Messaging on AWS

Michael Wittig – Updated 22 Feb 2021

Previously, I compared all database options offered by AWS for you. In this post, I compare the available messaging options. The goal of messaging on AWS is to decouple the producers of messages from consumers.

The messaging pattern allows us to process the messages asynchronously. This has several advantages. You can roll out a new version of consumers of messages while the producers can continue to send new messages at full speed. You can also scale the consumers independently from the producers. You get a buffer in your system that can absorb spikes without overloading it.

Messaging on AWS

Do you prefer listening to a podcast episode over reading a blog post? Here you go!

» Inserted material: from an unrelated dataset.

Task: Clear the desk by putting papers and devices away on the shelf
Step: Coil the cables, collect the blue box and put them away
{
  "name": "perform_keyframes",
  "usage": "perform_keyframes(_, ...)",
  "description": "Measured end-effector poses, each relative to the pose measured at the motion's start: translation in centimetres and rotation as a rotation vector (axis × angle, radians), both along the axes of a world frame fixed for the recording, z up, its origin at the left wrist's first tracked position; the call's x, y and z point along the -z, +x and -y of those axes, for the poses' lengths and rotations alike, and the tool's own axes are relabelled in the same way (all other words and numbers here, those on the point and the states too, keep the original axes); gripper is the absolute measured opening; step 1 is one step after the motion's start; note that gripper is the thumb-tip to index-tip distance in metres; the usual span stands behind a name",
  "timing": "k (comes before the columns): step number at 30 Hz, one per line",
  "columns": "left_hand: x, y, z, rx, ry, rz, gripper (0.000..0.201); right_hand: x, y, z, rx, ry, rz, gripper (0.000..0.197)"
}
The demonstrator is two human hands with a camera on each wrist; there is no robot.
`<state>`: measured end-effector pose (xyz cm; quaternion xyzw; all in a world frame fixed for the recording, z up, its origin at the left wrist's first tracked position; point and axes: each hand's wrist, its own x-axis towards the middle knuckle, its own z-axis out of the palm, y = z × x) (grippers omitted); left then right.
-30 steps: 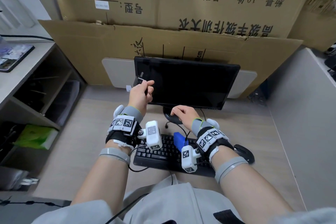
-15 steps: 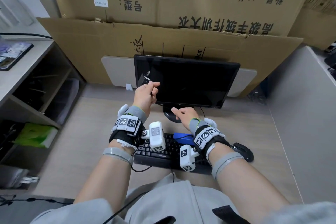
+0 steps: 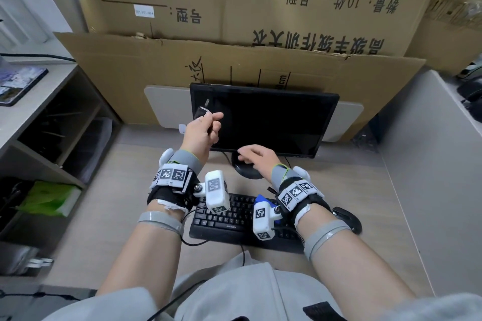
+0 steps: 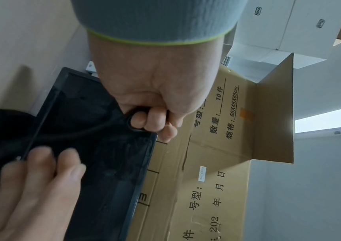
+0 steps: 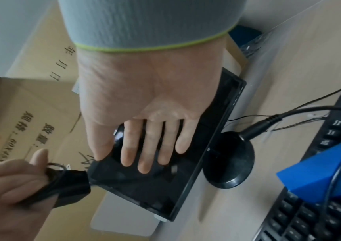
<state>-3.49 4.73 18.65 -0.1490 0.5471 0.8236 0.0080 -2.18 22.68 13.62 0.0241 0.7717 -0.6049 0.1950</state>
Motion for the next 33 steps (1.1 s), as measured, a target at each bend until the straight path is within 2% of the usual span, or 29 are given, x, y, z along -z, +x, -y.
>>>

In this blog post, I introduce all the messaging options that AWS offers. Afterward, I end with a comparison table of the options.

This is a cross-post from the Cloudcraft blog.

Amazon SQS Standard

Amazon Simple Queue Service (SQS) is a fully managed service. There is zero operational overhead, and you pay per message.

SQS comes in two flavors: Standard queues and FIFO queues. I’ll focus on standard queues in this section. The next section covers FIFO queues.

SQS standard queues are the most convenient option you can dream of. You can send nearly unlimited messages and read them at any rate you wish. A message is stored in the queue for up to 14 days. Once you read and delete the message from the queue, it will disappear. Usually, one message is received by one consumer only.
The following figure shows a typical SQS scenario. I’ve created the cloud diagram with Cloudcraft.

SQS Standard

Two limitations might surprise you. Firstly, SQS does not preserve the order of messages. It tries to, but there are no guarantees about message ordering. There is nothing that you can do to fix it so, you rely on order, SQS standard queues may not be for you.

Limitation number two: A message may be delivered more than once (at least once delivery). There are multiple reasons for that. A producer wants to send a message but receives an error (e.g., a network timeout). There is no way for the sender to know if the message was delivered or not. If the message is sent again to retry, the message could be created twice.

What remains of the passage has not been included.